§ **Assigned task**: For the material that follows, state how many lines contain the word "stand", and add nothing.

§ **Data below**:
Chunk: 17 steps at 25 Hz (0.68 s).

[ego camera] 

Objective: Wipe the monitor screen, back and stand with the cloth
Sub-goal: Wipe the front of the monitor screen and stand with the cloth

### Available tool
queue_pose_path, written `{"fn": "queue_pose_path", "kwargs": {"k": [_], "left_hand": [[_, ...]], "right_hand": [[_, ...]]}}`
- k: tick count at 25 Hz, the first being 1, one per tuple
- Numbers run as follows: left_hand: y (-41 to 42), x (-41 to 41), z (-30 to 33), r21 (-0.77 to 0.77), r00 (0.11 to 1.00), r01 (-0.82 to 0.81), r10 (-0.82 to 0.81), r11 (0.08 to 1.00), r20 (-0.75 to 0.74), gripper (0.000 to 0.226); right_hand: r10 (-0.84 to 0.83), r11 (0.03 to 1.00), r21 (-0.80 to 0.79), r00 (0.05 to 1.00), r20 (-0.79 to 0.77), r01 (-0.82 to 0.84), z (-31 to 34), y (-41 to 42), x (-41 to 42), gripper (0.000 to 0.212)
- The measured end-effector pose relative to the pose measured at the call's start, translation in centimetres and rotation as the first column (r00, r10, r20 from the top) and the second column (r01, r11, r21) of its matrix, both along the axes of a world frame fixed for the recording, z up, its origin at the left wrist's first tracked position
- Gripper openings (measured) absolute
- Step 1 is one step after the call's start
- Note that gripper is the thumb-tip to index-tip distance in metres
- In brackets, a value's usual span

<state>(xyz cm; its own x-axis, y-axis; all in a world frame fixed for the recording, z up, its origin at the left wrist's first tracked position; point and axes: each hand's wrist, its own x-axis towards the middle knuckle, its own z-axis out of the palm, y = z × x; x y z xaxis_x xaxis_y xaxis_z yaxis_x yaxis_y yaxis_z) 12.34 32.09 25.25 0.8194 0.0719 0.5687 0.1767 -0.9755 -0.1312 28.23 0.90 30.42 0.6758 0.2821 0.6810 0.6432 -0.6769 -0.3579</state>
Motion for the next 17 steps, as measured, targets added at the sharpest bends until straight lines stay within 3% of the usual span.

§ **Written reply**: 2